Religion in the News

Wonewoc, USA - They see dead people on Spook Hill. They're walking around the grounds, sitting in the dining hall and in the pews at the abandoned church. Kids, heard by visitors but usually only seen by those trained to see into the spirit world, play outside the rustic and run-down cabins.

"Oh yeah, they're all over the place," says Judy Ulch, a jovial 60-year-old who claims not only to see dead people but also receive messages from them that she passes on to their loved ones who pay $40 per half hour for her services.

"Sometimes I see them so close, I see the stubble on their face," Ulch says.

Ulch and other self-described mediums live at the Wonewoc Spiritualist Camp every summer, welcoming guests from around the country who come for visits between 15 minutes and overnight to get insight into their lives from the dearly departed.

They seek hope, solace and inspiration. And sometimes they just come for a fun day out with friends. Or to try to disprove what Ulch and others claim to be their ability to see spirits.

Wonewoc is one of 13 spiritualism camps across the country. It first opened in 1893 and is in its 106th summer season. For years visitors arrived by train and climbed the hill to the wooded bluff overlooking the small town, with a population now of just over 800.

The 37-acre camp is run by followers of Spiritualism, a religion that started in the mid-1800s and reached the height of its popularity at the end of that century, but that still maintains an estimated 250,000 followers.

Some tenets of Spiritualism are that people live on after death and they can be communicated with using a medium like Ulch or Hilda First. First claims messages from a spirit named Fairchild who speaks to her in Shakespearean English.

Perhaps the most famous spiritualist camp _ in Cassadaga, Fla. _ is 113 years old and on the National Register of Historic Places. More than 30 mediums live in the city, which some refer to as the "psychic center of the world."

The Wonewoc camp fell on hard times in recent years during a legal fight over ownership. With that settled, Ulch and others are focused on raising the camp's profile to attract more visitors.

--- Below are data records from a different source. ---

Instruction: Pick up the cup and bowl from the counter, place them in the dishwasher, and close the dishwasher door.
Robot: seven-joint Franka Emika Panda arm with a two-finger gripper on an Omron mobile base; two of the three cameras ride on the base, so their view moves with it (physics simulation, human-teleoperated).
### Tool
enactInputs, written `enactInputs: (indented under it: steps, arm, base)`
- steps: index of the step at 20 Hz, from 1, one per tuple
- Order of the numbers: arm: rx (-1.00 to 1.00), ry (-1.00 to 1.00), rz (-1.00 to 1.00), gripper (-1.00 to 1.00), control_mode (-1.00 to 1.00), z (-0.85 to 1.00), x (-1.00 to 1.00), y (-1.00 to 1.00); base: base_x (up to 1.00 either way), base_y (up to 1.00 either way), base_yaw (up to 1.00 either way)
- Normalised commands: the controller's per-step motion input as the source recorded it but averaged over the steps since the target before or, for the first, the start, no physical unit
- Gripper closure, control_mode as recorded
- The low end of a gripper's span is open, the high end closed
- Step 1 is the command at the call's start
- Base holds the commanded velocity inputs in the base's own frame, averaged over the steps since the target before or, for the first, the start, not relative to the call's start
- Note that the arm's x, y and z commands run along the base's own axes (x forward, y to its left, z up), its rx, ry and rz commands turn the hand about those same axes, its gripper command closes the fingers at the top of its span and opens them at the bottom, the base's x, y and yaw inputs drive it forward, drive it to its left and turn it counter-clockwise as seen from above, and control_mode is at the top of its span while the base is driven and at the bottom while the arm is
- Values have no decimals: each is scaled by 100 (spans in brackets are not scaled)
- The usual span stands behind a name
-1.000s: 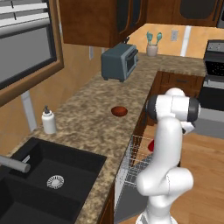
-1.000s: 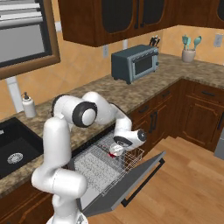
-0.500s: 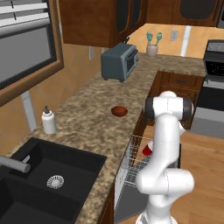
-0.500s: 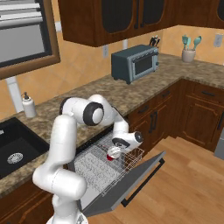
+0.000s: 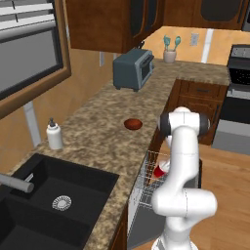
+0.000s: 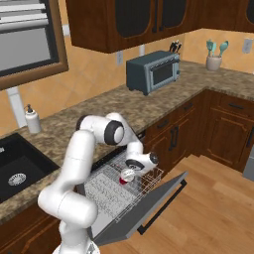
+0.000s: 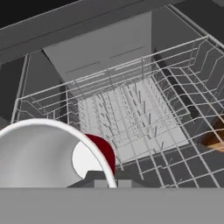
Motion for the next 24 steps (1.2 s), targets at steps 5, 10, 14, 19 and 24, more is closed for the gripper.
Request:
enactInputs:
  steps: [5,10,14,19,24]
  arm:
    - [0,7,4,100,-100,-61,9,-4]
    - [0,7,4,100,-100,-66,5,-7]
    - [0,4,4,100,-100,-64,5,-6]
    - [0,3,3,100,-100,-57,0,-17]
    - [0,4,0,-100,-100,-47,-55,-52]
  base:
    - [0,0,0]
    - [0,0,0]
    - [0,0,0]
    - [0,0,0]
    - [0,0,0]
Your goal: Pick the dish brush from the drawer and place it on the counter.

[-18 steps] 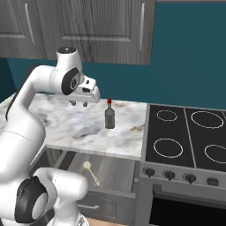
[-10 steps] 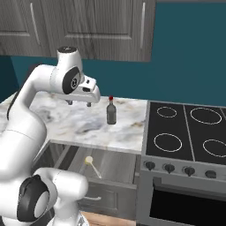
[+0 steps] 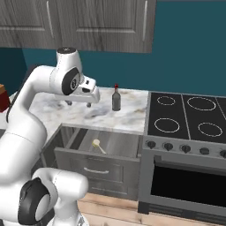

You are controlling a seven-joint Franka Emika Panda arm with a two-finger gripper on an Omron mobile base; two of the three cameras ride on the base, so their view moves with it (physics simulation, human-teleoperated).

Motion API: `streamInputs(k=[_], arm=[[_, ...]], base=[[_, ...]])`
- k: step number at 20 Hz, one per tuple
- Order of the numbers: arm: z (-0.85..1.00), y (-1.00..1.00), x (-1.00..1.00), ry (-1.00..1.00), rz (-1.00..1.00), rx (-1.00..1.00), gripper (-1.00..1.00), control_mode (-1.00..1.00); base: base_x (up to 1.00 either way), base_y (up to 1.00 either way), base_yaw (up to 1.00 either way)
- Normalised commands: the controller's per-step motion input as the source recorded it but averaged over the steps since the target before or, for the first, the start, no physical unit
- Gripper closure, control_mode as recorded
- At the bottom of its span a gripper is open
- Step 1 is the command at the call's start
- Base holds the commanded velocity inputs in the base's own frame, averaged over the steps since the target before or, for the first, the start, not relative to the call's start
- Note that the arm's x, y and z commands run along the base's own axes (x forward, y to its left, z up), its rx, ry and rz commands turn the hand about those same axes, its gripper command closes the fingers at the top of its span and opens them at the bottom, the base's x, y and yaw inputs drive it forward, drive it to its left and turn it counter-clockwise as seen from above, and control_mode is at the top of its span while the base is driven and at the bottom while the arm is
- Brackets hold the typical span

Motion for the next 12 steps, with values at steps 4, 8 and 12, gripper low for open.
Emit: streamInputs(k=[4, 8, 12], arm=[[-0.08, -0.22, 0.03, 0.08, 0.0, 0.0, -1.0, -1.0], [-0.28, -0.42, 0.26, 0.18, 0.0, 0.0, -1.0, -1.0], [-0.53, -0.41, 0.29, 0.2, 0.0, 0.0, -1.0, -1.0]], base=[[0.0, 0.0, 0.0], [0.0, 0.0, 0.0], [0.0, 0.0, 0.0]])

Readings cost $40 for half an hour, while 15-minute mini-readings are available on Mondays for $20. Seniors can get a $35 reading for 30 minutes on Wednesdays, while the price for workshops varies from $20 to $40.

It also offers ice cream socials, campfires and budget rate lodging at just $15 to $40 a night.

Mediums, clairvoyants and healers are housed in the camp _ known to the locals as "Spook Hill" _ either for all or part of the season. There are workshops and classes, not on typical summer camp fare like basket weaving and swimming, but rather past life regressions and how to see auras in 60 seconds.

The 36 cabins, dining hall and chapel were mostly built in the 1920s. And it shows. Many are sinking. Doors creak and don't open fully, a porch light that camp goers said burned different colors for more than 30 years on the same bulb finally went out this summer, and the original chapel is boarded up after a tree fell on it.

Ulch's husband Harvey serves as handyman, doing his best to keep up with the endless repairs. In his third year at the camp with Judy, the born and raised Methodist shakes his head when he talks about what he's seen.

"I'm amazed," he said, after describing seeing a table seemingly move under its own power during one so-called "table tipping" session. "I'm a believer. ... I just kind of like to sit back and observe."

Followers of Spiritualism often describe it as a science, philosophy and religion rolled into one. Spiritualists believe in seeing visions, receiving prophecy, healing the sick, levitating, writing words given to them from the dead and seeing other manifestations.

Despite skepticism from mainstream religion, the Spiritualism movement was motivated in the beginning with proving the basic tenets of Christianity, said Phillip Lucas, a professor of religious studies at Stetson University in DeLand, Fla.

Messages they reportedly received from the dead were offered as proof of the immortality of the soul, said Lucas, an authority on new religious movements.

"They're seekers," Lucas said. "Spiritualism tends to be very nondogmatic. You can really believe whatever you want to believe as long as you believe the central idea that life is endless."

A group of five women who came for a reading one summer day at the Wonewoc camp all said they didn't see a problem visiting the camp while practicing a different religion. The women, all related but declining to give their last name, said they come once a year for fun and insight into their lives.

"You have to be really opened minded with it," said Nancy, a 49-year-old who was there with her two daughters, age 20 and 23, her sister and her sister-in-law.

Mainstream religion has historically taken a dislike to Spiritualism because it goes against basic Christian beliefs in heaven and hell, which spiritualists reject, and that the living can communicate with the dead.

The National Spiritualist Association of Churches, based in Lily Dale, N.Y., does not believe its religion conflicts with Christianity, although it says Spiritualism is not necessarily a Christian religion.

Ulch, whose relatives helped build the camp more than 100 years ago, only asks that people have an open mind.

"We would never try to change anybody's mind," she said. "I know it's true and I've seen it. I'm not a fraud."